Dallas Roma FC, a team from the U.S. Adult Soccer Association Region III, neutered Chivas for 120 minutes, allowing just two shots on target before entering PK’s tied at zero (0). Dallas Roma, named for Dallas kind of sounding like A.S. and Roma also being the founder’s favorite club when he founded the team by paying the USASA fee, were playing in just their second U.S. Open Cup. The amateur team had only existed for six years. In addition to competitive amateur leagues, USASA also offers fun and low impact “Walking Soccer” leagues for those looking to stay active in old age, a very important thing to do.
Dallas Roma won the shootout 4-2. They advanced to the next round before losing to the Galaxy. They entered U.S. Open Cup qualifying again the next year but failed to make it to the actual competition after losing to Florida team, Lynch’s Irish Pub.
However, they will always have the win over Bradley’s Chivas. A game in which Ante Razov received a 57th minute red card after being hassled by a 38-year-old holding-midfielder named Todd Paulette who goaded Razov into head-butting him in probably only the way your dad could. Despite the red card, head coach, founder and random dude Michael Schell “confidently suggests that he outcoached Bradley on the sideline.”
There is a tragedy here though. And it’s something the commission for the Jeremy Pruitt/Bob Bradley Award for Excellence in Competitive Equality is inspired by for in it’s fight for payment for lower level teams that let us meme the hell out of MLS teams for like a week or so.
Dallas Roma payed $75,000 out of their own amateur pockets (through a credit card!) just to make their own way through the games.
Schell laments the fact that he only got $7,500 of financial assistance for the entire tournament from US Soccer Federation back in 2006. He paid for the rest the only way he could think of: he put everything on a credit card. When asked for an estimate for how much the entire tournament cost him, he doesn’t even hesitate.

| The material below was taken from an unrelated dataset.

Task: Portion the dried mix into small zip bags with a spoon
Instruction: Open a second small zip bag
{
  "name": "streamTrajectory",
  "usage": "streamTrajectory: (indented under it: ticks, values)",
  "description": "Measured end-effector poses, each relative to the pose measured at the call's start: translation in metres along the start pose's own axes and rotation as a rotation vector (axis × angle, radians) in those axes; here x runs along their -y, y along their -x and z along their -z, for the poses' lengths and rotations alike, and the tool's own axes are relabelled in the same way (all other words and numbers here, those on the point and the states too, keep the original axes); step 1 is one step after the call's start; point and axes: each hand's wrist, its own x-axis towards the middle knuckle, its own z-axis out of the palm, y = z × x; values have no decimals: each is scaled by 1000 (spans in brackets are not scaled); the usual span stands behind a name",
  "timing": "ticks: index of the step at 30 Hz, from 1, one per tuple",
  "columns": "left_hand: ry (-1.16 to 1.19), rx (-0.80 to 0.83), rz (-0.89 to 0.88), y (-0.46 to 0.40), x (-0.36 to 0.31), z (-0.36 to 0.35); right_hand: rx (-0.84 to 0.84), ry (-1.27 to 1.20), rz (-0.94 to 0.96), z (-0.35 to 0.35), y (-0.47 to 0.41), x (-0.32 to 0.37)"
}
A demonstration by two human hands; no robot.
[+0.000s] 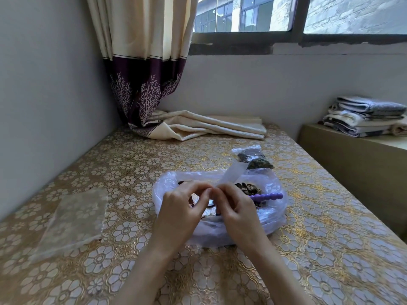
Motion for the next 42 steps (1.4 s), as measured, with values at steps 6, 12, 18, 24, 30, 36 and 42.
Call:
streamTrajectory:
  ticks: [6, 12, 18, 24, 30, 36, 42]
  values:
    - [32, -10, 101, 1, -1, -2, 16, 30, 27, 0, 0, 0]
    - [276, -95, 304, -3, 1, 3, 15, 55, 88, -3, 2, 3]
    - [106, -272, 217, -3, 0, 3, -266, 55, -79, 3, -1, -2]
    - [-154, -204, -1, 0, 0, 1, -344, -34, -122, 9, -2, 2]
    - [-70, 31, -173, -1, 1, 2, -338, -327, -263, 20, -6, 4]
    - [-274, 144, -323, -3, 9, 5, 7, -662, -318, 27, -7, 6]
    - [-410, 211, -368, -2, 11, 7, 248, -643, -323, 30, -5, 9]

“I won’t forget – it was $75,000.”
And THEN, the USOC tried to award a weird ass cash prize given to the furthest advancing non-MLS team to a professional team. The two teams advanced to the same round but USOC paid the professional team based on “strength of schedule.” This was trash. And the PDL’s Carolina Dynamo recognized this and split the $10,000 cash prize with Dallas Roma, making it only a $70,000 net loss.

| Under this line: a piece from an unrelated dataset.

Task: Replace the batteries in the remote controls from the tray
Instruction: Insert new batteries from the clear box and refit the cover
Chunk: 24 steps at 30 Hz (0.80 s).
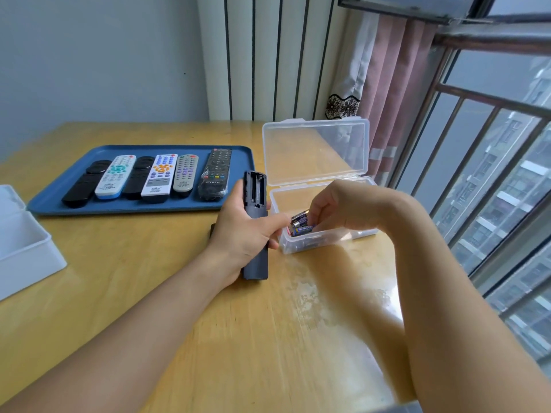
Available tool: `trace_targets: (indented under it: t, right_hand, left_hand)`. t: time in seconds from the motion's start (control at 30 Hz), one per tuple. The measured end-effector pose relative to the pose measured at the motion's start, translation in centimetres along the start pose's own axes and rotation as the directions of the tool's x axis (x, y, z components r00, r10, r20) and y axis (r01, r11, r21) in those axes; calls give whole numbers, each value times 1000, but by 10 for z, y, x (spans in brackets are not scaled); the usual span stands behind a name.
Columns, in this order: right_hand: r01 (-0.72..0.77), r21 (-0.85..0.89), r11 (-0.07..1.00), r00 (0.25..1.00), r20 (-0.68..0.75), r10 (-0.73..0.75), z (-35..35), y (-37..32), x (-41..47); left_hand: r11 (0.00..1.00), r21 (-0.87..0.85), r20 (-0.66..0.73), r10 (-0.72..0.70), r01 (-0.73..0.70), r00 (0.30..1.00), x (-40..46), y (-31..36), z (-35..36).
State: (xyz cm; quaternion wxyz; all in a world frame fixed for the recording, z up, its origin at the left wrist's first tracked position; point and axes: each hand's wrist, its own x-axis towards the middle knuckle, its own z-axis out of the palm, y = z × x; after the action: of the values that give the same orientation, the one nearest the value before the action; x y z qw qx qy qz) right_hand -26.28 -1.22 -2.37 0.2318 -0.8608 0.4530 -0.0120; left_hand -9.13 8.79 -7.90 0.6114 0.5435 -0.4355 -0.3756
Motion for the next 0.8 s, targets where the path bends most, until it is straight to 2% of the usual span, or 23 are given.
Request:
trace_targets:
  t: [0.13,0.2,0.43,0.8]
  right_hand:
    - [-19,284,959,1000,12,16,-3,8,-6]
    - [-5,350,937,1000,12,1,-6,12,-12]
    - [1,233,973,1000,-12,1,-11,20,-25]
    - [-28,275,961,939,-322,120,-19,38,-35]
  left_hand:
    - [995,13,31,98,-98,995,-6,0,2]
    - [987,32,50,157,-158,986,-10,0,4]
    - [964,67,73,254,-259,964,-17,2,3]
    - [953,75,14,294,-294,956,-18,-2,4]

Today that prize is $25,000. It’s better. But it’s not what it could be. Why not award each team that fails miserably to guys with real day jobs? That’s what we’re fighting for.

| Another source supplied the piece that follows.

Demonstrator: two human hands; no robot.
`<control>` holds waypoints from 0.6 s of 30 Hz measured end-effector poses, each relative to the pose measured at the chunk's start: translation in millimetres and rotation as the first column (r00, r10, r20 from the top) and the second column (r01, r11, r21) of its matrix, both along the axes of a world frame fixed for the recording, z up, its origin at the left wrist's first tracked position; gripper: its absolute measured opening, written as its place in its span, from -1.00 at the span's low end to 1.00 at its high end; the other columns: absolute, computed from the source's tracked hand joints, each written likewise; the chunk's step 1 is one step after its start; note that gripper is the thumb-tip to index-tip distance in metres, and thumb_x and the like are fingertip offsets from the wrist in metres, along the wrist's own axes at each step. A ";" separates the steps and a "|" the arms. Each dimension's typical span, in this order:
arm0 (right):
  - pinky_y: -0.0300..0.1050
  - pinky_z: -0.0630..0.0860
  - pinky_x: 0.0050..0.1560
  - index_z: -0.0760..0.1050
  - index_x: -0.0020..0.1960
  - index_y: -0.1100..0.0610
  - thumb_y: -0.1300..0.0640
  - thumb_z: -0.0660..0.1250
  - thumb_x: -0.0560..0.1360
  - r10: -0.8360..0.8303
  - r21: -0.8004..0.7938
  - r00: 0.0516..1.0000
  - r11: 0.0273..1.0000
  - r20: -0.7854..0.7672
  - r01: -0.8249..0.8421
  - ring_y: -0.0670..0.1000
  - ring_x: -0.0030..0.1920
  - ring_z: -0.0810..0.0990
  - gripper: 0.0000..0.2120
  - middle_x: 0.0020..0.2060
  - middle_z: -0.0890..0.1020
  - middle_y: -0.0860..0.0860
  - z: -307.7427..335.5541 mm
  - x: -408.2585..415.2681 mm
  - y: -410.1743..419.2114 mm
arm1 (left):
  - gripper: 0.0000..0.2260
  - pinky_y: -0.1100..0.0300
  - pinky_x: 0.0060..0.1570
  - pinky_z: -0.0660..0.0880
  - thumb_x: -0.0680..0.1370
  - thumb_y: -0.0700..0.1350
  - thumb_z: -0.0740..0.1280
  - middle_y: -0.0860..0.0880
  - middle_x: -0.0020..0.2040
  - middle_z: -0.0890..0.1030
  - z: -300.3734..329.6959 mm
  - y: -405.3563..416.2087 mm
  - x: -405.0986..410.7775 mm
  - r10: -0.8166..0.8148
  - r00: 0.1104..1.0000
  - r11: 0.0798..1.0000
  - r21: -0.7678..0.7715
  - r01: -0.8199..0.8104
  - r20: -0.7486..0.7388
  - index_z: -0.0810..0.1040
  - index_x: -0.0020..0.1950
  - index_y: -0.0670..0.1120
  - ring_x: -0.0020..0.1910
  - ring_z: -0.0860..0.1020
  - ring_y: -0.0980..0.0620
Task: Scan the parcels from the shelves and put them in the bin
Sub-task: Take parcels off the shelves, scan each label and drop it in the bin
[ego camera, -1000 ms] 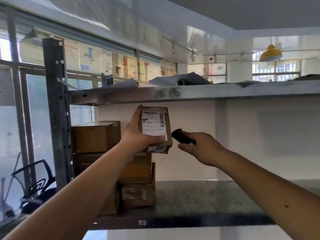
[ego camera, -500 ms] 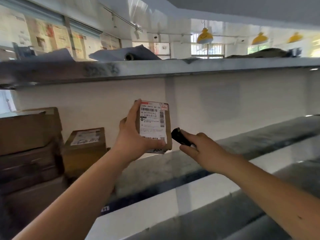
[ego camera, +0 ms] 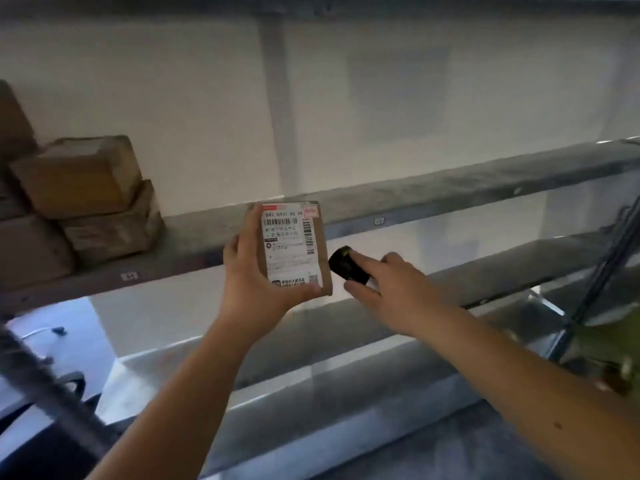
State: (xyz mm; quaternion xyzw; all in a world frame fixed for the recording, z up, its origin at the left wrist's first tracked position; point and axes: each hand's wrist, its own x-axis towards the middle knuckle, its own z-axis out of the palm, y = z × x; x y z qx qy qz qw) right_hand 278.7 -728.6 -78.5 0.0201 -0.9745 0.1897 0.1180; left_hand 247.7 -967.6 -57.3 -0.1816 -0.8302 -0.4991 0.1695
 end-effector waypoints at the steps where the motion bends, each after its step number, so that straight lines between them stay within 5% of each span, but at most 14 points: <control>1: 0.05 0.56 0.04 0.09 0.62 -0.30 -0.35 0.12 0.64 0.013 -0.015 0.999 1.000 0.033 -0.012 0.08 -0.03 0.50 -0.41 0.01 0.41 0.02 -11.0 6.8 6.0 | 0.30 0.12 0.42 0.31 0.16 0.09 0.78 0.05 0.51 0.26 -12.5 5.5 9.5 0.022 1.000 1.000 0.001 -0.022 0.014 -0.02 0.66 0.31 0.41 0.30 0.16; 7: 0.01 0.56 0.03 0.16 0.63 -0.24 -0.30 0.16 0.65 0.115 -0.155 0.986 0.983 0.119 -0.096 0.11 -0.02 0.55 -0.42 0.03 0.47 0.08 -80.8 50.8 27.2 | 0.24 0.46 0.25 0.33 0.21 0.04 0.76 0.06 0.50 0.22 -80.8 29.1 66.3 0.091 0.989 0.995 0.018 -0.094 0.114 0.00 0.65 0.29 0.29 0.34 0.27; 13: -0.08 0.44 -0.21 0.33 0.54 -0.24 -0.47 0.08 0.52 0.150 -0.373 0.969 0.925 0.198 -0.067 0.07 -0.17 0.56 -0.34 -0.15 0.52 0.06 -167.9 98.5 33.3 | 0.23 0.21 0.34 0.30 0.19 0.00 0.78 0.02 0.52 0.21 -146.9 36.6 121.5 0.191 0.941 0.981 -0.023 -0.192 0.281 0.01 0.57 0.43 0.35 0.32 0.14; 18: 0.05 0.62 0.14 0.30 0.53 -0.34 -0.41 0.17 0.55 0.202 -0.463 0.933 0.885 0.299 -0.044 0.01 0.10 0.64 -0.44 0.17 0.66 0.02 -193.7 137.8 33.9 | 0.24 0.21 0.36 0.29 0.19 0.03 0.76 -0.01 0.57 0.14 -194.8 31.9 150.0 0.267 0.904 0.963 -0.122 -0.239 0.335 0.01 0.63 0.34 0.35 0.24 0.18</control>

But for now, we just have an award in the form of an asparagus Chia pet. And we only have one. So we’re just going to pass it around to the person coaching the team with the latest loss to a lower level team. Congrats to Dallas FC coach, Luchi Gonzalez, for losing to the USL Western Conference’s 12th place team, New Mexico United. Your Chia pet is in the mail, Luchi.
Tennesse lost to Georgia State.
We can’t confirm this and we’re not going to work that hard to do so, but apparently teams COULD pay to host USOC games back in the day. Either way, bring it back. Especially so we can get quotes like this from legends of the game who lose to/pay teams like the Minnesota Stars.